In this first chapter of By Any Media Necessary, Henry Jenkins introduces the core concepts necessary for the reader to understand the book. He reviews the literature available on the main themes, explains the title and presents the team of researchers who wrote the book and how it has been curated. Five main concepts emerge all related to youth activism.
Key Ideas
- Culture Jam: Distorting well known cultural material in order to “disrupt the flow, block the signal, and hijack the signs coming from Hollywood and Madison Avenue” (p.)
- Civic Imagination: “the capacity to imagine alternatives to current social, political, or economic institutions or problems” (p.)
- Imagined Community: Coined by Benedict Anderson in 1983, this term is used to describe ” one of the core mechanisms shaping strong nationalist movements in the 19th and 20th centuries” (p.)
- Paticipatory Politics: defined by researchers Cathy J. Cohen and Joseph Kahne as “interactive, peer-based acts through which individuals and groups seek to exert both voice and influence on issues of public concern” (p.)
- Fandom and legitimacy: How is fandom helping social change ? How did it gain legitimacy ?

I chose this magnet from Live Action because it is an example of cultural jamming. Indeed here, the magnet represents a woman, on a yellow background, showing her bicep, with a red bandana and blue overalls. This illustration is reminiscent of Rosie the Riveter, the famous World War II American allegory and cultural icon. The magnet, which also used to exist as a bumper sticker, uses all of the visual codes known to Americans, yet, changes the message of Rosie the Riveter from “we can do it” to “we can end abortion”. It subverts the message of a cultural icon to push its pro-life ideology.
The magnet also exemplifies the point made by Jenkins in the chapter. He quotes Jenkins, Ford, and Green (2013) in Spreadable Media, “he past few decades have seen dramatic increases in grassroots access to resources for cultural production and circulation and improvements to the infrastructure required for collective action”. Indeed the versatile nature of magnets and bumper stickers allows a message to be spread to a large amount of people.
This Instagram post was made by an account held by a feminist group. Those collages started in 2016, at first by denouncing domestic violence and raised awareness on the high number of women killed by their male partner or ex-partner. The messages conveyed then evolved to broader feminist messages, for example this one in reaction to the overturn of Roe v. Wade. With the years the movement has grew and further organized in cities all over France such as Marseille or Bordeaux, and even worldwide.
It relates to the reading as I think it is an example of movement which developed and organized through social media, and which has a concrete action. It is also mostly the work of women acting at night in mostly women-only groups and whose work aims at re-appropriating the public space. It contributes to the empowering of women and also to the creation and production of a voice.

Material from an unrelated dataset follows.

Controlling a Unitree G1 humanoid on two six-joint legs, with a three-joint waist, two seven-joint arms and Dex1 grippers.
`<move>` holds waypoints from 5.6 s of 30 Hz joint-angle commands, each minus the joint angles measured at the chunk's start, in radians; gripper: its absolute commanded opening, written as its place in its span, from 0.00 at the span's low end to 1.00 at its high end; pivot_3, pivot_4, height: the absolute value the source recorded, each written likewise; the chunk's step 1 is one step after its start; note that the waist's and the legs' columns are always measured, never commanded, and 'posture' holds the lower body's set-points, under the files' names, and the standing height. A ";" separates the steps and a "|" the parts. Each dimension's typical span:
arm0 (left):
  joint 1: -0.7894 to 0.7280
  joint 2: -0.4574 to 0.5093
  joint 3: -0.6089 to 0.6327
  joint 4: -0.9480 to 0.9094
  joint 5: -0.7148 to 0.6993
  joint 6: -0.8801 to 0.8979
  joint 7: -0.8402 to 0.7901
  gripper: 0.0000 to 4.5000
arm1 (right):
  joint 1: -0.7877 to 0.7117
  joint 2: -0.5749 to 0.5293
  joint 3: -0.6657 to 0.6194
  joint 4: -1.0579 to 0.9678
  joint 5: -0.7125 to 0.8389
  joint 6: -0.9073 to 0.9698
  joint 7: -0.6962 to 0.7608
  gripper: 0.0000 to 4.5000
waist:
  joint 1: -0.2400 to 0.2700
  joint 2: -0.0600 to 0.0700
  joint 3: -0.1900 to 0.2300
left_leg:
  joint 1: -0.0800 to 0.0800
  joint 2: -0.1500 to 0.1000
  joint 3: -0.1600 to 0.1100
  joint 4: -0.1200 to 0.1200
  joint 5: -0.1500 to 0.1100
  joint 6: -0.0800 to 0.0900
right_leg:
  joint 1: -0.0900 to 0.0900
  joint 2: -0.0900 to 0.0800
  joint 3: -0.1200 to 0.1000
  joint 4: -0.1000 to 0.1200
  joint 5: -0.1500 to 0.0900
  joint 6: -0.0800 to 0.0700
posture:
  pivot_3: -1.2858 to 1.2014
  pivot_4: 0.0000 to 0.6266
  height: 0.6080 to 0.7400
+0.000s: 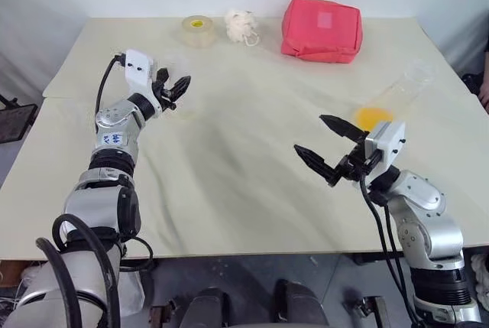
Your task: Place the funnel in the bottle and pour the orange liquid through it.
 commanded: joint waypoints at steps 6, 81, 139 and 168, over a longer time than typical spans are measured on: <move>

Finally, this meme and carousel of testimonies was published by Anna Toumazoff, an activist and author known on social media under the username of @memespourcoolkidsfeministes. Over the years she was the creator of many hashtags (#ubercestover, #doublepeine) which became viral and were used both to gather testimonies of victims of sexist and sexual violence, and to call the attention of the media and of higher administrative powers. She also creates memes on a regular basis sometimes not related to those hashtags but always with a feminist stance.
It illustrates the reading because through her memes, she has created a community which is more likely to gather and act when she raises awareness on certain topics.
This post denounces the impunity of rapists and assaulters as well as the widespread rape culture in what could be called a French Ivy League. The creation of the hashtag #SCIENCESPORCS enabled a number of victims to testify publicly while keeping their anonymity, which is also reminiscent of Jenkins insistence on the power of testimonies,
Similarly to the other hashtags created by Toumazoff, the important number of alarming testimonies and the massive sharing of her posts by other social media pages caught the attention the newsmedia and Toumazoff was interviewed in the TV-news. It is also interesting to see that her creating the hashtag had more impact than some of the school associations which were already denouncing the issue but were dismissed by the school’s administration. The administration of the school tried to deny the existence of any type of sexist violence at the school, yet the president of the school resigned a few weeks later.
I make sense of the creator’s intent as her trying her best to bring light to unacceptable behaviors which have been unpunished and kept quiet for too long. She also offers a platform for victims and survivors to testify and have their experience heard and acknowledged.